Exercise instructions: Send back the entries exactly as they were given.

++++ Given information

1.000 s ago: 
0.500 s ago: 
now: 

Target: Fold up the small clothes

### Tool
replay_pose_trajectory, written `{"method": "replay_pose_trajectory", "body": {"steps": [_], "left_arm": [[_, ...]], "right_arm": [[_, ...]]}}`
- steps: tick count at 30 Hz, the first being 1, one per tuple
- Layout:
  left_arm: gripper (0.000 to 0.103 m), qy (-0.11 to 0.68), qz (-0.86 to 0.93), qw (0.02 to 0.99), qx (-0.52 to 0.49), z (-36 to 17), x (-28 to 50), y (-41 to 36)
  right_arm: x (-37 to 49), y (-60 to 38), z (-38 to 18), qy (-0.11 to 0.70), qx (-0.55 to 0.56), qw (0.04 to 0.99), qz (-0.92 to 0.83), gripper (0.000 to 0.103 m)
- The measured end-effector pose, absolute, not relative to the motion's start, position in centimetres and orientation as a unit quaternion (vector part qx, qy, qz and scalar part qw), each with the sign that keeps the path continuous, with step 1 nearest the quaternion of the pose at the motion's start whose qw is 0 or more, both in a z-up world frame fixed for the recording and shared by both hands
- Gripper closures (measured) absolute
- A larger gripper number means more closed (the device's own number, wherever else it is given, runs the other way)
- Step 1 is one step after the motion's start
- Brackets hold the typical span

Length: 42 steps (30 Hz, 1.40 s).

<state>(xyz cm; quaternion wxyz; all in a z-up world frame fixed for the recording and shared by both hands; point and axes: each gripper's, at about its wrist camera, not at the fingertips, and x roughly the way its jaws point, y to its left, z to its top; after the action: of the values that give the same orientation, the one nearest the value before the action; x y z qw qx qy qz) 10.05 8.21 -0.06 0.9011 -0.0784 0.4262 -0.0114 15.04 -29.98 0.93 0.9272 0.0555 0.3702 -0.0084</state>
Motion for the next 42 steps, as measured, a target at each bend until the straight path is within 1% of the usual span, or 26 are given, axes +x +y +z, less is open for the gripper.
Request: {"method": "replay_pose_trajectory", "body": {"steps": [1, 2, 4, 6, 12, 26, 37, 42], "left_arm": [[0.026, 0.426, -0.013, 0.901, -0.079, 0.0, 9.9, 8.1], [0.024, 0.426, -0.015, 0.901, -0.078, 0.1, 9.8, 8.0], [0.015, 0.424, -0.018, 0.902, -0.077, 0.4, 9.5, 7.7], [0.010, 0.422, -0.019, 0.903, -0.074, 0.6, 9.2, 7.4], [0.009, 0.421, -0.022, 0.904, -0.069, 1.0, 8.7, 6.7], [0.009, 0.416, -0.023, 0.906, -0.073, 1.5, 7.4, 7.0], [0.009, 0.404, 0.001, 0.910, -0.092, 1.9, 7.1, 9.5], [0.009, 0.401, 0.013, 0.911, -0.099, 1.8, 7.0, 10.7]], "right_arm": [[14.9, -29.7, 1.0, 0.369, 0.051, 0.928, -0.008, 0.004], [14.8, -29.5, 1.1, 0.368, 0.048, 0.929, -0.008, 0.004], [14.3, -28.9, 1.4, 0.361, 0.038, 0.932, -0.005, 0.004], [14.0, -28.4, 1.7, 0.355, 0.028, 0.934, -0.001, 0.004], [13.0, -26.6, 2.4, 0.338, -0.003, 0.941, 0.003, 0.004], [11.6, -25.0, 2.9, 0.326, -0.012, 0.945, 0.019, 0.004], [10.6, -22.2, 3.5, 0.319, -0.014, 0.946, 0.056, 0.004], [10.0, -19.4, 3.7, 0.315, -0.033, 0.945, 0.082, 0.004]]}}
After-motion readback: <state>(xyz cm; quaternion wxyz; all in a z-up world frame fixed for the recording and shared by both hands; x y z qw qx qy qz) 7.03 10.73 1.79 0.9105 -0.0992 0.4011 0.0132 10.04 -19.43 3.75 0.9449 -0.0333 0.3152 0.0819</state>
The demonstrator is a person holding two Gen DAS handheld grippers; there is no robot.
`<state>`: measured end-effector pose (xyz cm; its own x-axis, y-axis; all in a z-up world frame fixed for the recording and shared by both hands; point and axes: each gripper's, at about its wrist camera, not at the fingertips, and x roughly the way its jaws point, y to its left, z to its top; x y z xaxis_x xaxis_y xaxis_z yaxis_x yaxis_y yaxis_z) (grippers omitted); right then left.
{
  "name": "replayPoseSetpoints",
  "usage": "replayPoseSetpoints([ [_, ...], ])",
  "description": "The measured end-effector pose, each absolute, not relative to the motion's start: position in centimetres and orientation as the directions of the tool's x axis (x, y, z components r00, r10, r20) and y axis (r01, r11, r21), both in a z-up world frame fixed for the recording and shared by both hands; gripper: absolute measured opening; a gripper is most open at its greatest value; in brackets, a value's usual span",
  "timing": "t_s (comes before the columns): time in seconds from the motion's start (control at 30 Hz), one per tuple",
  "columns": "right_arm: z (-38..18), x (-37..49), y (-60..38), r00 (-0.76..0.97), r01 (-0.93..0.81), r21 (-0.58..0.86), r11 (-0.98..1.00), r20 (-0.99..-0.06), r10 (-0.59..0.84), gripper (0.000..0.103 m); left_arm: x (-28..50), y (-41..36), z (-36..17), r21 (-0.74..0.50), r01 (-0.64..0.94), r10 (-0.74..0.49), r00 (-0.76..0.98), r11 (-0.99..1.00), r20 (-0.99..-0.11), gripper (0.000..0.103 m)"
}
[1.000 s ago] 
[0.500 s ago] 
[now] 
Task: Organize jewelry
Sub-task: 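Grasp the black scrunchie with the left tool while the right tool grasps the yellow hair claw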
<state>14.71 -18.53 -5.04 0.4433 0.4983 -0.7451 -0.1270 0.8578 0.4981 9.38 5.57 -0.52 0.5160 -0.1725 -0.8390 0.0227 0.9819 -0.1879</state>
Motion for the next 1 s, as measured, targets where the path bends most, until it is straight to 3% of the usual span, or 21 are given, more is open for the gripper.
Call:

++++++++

Task result:
1.000 s ago: 
0.500 s ago: 
now: 

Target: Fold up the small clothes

### Tool
replay_pose_trajectory, written `{"method": "replay_pose_trajectory", "body": {"steps": [_], "left_arm": [[_, ...]], "right_arm": [[_, ...]]}}`
- steps: tick count at 30 Hz, the first being 1, one per tuple
- Layout:
  left_arm: gripper (0.000 to 0.103 m), qy (-0.11 to 0.68), qz (-0.86 to 0.93), qw (0.02 to 0.99), qx (-0.52 to 0.49), z (-36 to 17), x (-28 to 50), y (-41 to 36)
  right_arm: x (-37 to 49), y (-60 to 38), z (-38 to 18), qy (-0.11 to 0.70), qx (-0.55 to 0.56), qw (0.04 to 0.99), qz (-0.92 to 0.83), gripper (0.000 to 0.103 m)
- The measured end-effector pose, absolute, not relative to the motion's start, position in centimetres and orientation as a unit quaternion (vector part qx, qy, qz and scalar part qw), each with the sign that keeps the path continuous, with step 1 nearest the quaternion of the pose at the motion's start whose qw is 0 or more, both in a z-up world frame fixed for the recording and shared by both hands
- Gripper closures (measured) absolute
- A larger gripper number means more closed (the device's own number, wherever else it is given, runs the other way)
- Step 1 is one step after the motion's start
- Brackets hold the typical span

Length: 42 steps (30 Hz, 1.40 s).

<state>(xyz cm; quaternion wxyz; all in a z-up world frame fixed for the recording and shared by both hands; point and axes: each gripper's, at about its wrist camera, not at the fingertips, and x roughly the way its jaws point, y to its left, z to its top; after the action: of the values that give the same orientation, the one nearest the value before the action; x y z qw qx qy qz) 10.05 8.21 -0.06 0.9011 -0.0784 0.4262 -0.0114 15.04 -29.98 0.93 0.9272 0.0555 0.3702 -0.0084</state>
Motion for the next 42 steps, as measured, a target at each bend until the straight path is within 1% of the usual span, or 26 are given, axes +x +y +z, less is open for the gripper.
Request: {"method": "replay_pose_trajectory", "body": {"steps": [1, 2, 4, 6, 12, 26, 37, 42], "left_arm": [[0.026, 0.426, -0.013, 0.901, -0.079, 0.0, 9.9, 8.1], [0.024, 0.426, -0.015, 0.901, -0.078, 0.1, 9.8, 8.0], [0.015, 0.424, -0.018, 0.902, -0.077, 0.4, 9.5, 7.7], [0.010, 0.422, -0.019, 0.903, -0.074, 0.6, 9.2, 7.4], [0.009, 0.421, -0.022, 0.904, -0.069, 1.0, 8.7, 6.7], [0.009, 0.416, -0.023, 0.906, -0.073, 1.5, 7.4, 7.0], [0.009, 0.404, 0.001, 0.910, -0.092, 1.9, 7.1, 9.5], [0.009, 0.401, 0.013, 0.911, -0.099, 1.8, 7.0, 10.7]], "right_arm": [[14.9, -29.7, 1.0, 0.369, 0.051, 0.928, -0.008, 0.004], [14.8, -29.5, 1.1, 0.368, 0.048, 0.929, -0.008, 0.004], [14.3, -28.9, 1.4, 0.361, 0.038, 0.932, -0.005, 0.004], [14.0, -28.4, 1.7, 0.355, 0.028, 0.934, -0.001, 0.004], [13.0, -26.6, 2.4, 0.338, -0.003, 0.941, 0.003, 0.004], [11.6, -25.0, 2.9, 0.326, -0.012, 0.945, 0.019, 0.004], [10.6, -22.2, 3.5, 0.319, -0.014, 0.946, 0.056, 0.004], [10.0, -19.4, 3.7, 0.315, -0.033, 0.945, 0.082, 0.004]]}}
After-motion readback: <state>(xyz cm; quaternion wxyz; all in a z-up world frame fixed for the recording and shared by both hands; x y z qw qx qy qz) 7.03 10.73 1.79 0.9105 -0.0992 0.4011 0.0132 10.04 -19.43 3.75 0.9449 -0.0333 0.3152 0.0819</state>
The demonstrator is a person holding two Gen DAS handheld grippers; there is no robot.
`<state>`: measured end-effector pose (xyz cm; its own x-axis, y-axis; all in a z-up world frame fixed for the recording and shared by both hands; point and axes: each gripper's, at about its wrist camera, not at the fingertips, and x roughly the way its jaws point, y to its left, z to its top; x y z xaxis_x xaxis_y xaxis_z yaxis_x yaxis_y yaxis_z) (grippers omitted); right then left.
{
  "name": "replayPoseSetpoints",
  "usage": "replayPoseSetpoints([ [_, ...], ])",
  "description": "The measured end-effector pose, each absolute, not relative to the motion's start: position in centimetres and orientation as the directions of the tool's x axis (x, y, z components r00, r10, r20) and y axis (r01, r11, r21), both in a z-up world frame fixed for the recording and shared by both hands; gripper: absolute measured opening; a gripper is most open at its greatest value; in brackets, a value's usual span",
  "timing": "t_s (comes before the columns): time in seconds from the motion's start (control at 30 Hz), one per tuple",
  "columns": "right_arm: z (-38..18), x (-37..49), y (-60..38), r00 (-0.76..0.97), r01 (-0.93..0.81), r21 (-0.58..0.86), r11 (-0.98..1.00), r20 (-0.99..-0.06), r10 (-0.59..0.84), gripper (0.000..0.103 m); left_arm: x (-28..50), y (-41..36), z (-36..17), r21 (-0.74..0.50), r01 (-0.64..0.94), r10 (-0.74..0.49), r00 (-0.76..0.98), r11 (-0.99..1.00), r20 (-0.99..-0.11), gripper (0.000..0.103 m)"
}
[1.000 s ago] 
[0.500 s ago] 
[now] 
Task: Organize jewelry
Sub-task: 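Grasp the black scrunchie with the left tool while the right tool grasps the yellow hair claw
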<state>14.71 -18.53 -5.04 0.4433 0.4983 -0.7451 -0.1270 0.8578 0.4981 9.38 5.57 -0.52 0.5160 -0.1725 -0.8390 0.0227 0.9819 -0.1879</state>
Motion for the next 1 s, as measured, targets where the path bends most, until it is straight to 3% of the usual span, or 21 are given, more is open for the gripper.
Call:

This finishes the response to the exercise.